COLLECTED DATA: Begin
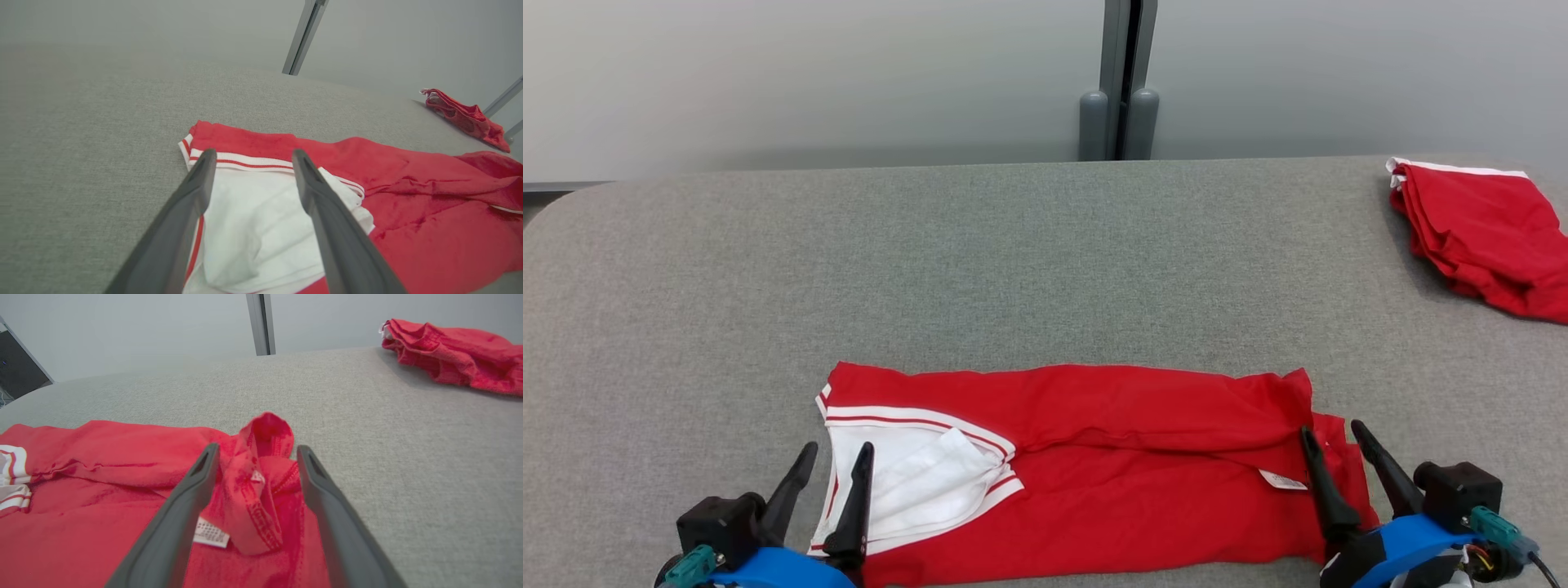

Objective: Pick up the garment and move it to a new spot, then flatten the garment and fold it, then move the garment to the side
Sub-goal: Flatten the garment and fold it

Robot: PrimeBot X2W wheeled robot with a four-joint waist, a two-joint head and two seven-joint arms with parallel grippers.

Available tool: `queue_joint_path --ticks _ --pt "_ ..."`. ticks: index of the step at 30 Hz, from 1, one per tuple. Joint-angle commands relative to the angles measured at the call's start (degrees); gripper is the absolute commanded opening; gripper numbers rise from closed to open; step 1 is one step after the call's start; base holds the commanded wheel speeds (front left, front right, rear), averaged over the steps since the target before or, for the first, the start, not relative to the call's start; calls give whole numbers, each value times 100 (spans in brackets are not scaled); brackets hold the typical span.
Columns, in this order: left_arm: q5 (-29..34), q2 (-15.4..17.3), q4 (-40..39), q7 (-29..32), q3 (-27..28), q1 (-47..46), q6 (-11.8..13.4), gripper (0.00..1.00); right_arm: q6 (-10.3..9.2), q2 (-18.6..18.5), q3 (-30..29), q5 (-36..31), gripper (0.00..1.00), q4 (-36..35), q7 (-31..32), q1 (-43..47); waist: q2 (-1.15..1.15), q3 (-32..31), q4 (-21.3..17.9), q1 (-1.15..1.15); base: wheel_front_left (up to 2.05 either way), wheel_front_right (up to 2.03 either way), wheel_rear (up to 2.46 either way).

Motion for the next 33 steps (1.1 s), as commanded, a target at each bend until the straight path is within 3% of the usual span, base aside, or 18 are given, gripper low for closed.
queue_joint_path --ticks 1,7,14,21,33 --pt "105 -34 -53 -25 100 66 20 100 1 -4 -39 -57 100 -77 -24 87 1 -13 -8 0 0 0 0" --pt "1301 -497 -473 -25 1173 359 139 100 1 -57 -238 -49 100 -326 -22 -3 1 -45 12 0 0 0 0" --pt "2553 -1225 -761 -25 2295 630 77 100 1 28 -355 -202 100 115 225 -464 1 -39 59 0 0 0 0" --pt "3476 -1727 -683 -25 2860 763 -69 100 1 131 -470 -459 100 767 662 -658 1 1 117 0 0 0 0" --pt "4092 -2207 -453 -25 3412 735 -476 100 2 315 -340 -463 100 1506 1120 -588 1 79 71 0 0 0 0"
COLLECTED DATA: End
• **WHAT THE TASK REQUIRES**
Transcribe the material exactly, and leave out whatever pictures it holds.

• **SOLUTION FOR THIS PROBLEM**
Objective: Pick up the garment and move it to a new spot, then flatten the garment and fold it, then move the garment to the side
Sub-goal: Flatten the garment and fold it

Robot: PrimeBot X2W wheeled robot with a four-joint waist, a two-joint head and two seven-joint arms with parallel grippers.

Available tool: `queue_joint_path --ticks _ --pt "_ ..."`. ticks: index of the step at 30 Hz, from 1, one per tuple. Joint-angle commands relative to the angles measured at the call's start (degrees); gripper is the absolute commanded opening; gripper numbers rise from closed to open; step 1 is one step after the call's start; base holds the commanded wheel speeds (front left, front right, rear), averaged over the steps since the target before or, for the first, the start, not relative to the call's start; calls give whole numbers, each value times 100 (spans in brackets are not scaled); brackets hold the typical span.
Columns, in this order: left_arm: q5 (-29..34), q2 (-15.4..17.3), q4 (-40..39), q7 (-29..32), q3 (-27..28), q1 (-47..46), q6 (-11.8..13.4), gripper (0.00..1.00); right_arm: q6 (-10.3..9.2), q2 (-18.6..18.5), q3 (-30..29), q5 (-36..31), gripper (0.00..1.00), q4 (-36..35), q7 (-31..32), q1 (-43..47); waist: q2 (-1.15..1.15), q3 (-32..31), q4 (-21.3..17.9), q1 (-1.15..1.15); base: wheel_front_left (up to 2.05 either way), wheel_front_right (up to 2.03 either way), wheel_rear (up to 2.46 either way).

Motion for the next 33 steps (1.1 s), as commanded, a target at each bend until the straight path is within 3% of the usual span, base aside, or 18 are given, gripper low for closed.
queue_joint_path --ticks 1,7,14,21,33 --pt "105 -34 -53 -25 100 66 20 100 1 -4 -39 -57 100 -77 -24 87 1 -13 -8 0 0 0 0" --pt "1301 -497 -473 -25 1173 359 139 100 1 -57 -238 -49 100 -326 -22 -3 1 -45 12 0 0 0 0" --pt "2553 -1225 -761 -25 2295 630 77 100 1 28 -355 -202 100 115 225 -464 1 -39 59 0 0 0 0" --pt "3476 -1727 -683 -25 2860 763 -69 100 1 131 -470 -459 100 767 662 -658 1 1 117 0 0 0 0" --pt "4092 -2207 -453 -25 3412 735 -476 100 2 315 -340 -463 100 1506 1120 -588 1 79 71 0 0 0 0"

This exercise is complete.